No 13º Congresso Extraordinário da Uefa, o mandatário pediu para que todas as instituições se unam para debater soluções para essa questão. Uma das preocupações de Infantino é com o enriquecimento de empresários que estão ligados ao futebol.

“Temos visto, na última janela de transferências, um aumento significativo no valor das vendas de jogadores.

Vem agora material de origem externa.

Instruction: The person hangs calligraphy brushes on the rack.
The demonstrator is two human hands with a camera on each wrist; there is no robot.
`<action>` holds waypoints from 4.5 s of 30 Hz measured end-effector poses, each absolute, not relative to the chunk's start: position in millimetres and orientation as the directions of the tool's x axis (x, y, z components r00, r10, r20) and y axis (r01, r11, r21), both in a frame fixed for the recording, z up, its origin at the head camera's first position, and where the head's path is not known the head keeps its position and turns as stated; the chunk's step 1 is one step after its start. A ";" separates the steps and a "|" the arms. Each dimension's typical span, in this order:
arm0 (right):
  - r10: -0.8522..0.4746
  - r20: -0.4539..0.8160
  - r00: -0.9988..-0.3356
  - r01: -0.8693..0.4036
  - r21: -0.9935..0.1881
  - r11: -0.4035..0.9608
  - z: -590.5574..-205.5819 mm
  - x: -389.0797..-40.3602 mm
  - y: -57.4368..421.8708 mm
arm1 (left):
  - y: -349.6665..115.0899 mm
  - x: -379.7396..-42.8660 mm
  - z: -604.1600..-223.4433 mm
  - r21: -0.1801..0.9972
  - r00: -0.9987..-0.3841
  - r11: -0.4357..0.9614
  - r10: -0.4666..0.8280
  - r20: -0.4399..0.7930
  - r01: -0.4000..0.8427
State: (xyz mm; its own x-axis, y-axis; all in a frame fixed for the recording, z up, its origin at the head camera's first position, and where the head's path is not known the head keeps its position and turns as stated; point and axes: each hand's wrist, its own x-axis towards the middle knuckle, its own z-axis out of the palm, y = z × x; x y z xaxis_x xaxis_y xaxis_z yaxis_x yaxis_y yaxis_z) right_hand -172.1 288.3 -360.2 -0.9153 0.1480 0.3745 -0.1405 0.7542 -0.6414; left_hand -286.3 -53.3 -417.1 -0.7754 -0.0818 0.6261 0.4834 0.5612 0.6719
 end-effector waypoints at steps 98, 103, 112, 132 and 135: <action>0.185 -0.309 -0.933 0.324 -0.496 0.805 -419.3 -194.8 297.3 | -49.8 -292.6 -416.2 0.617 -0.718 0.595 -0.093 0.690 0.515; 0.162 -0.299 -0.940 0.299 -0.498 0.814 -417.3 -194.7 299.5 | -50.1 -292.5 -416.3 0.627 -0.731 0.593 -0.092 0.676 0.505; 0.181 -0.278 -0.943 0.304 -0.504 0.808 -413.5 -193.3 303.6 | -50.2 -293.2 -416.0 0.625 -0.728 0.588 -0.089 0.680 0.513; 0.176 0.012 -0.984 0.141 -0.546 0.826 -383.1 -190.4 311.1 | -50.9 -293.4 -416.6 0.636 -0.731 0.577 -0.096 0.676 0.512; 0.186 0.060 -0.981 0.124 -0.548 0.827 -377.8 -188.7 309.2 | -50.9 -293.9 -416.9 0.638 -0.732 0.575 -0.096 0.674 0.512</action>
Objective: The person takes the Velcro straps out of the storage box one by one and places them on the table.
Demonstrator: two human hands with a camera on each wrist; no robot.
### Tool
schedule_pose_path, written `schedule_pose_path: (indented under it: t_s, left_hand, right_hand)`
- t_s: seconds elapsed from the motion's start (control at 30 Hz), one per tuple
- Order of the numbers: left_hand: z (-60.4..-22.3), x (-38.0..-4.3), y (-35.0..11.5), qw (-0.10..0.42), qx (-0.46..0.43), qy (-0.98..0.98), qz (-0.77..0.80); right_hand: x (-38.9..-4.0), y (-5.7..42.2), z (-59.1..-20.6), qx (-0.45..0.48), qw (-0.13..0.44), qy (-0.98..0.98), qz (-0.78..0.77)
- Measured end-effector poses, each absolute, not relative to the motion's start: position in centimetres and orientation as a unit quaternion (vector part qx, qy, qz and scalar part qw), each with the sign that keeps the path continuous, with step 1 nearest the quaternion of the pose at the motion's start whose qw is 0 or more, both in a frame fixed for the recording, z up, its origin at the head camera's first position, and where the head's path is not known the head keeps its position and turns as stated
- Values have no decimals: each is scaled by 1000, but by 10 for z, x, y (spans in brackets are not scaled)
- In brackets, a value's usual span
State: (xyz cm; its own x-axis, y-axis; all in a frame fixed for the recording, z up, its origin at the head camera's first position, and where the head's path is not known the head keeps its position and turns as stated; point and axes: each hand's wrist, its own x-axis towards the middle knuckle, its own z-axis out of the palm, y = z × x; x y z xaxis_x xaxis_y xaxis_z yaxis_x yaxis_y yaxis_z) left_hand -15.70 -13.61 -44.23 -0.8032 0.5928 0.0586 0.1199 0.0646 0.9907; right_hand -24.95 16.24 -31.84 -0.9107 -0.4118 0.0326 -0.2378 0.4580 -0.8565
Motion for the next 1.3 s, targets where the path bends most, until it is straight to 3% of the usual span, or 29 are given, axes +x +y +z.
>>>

Um exemplo, no que diz respeito a transferências internacionais, um aumento de US$ 3,6 bilhões para US$ 4,6 bilhões”, relatou o dirigente. “Um bilhão a mais em um ano. Isso, sozinho, não é algo negativo, porque também significa redistribuição. Mas por outro lado também vemos que as comissões de agentes têm subido e ao mesmo tempo os pagamentos solidários e compensações têm caído. Isso tem que nos preocupar, certamente, não só um pouco”, disse.

“Por isso temos todos que, juntos, como parceiros, tomar responsabilidade, resolver esses problemas, discuti-los juntos de boa fé e chegar com soluções positivas. Para regulamentação de agentes, transferências, empréstimos, janelas de transferências, tetos salarias e todos esses itens que estão no ar em discussão, mas nunca foram encarados”, completou Infantino.

A última janela de transferências teve o maior valor já pago por um atleta na história do futebol. Para tirar Neymar do Barcelona, o Paris Saint-Germain desembolsou 222 milhões de euros.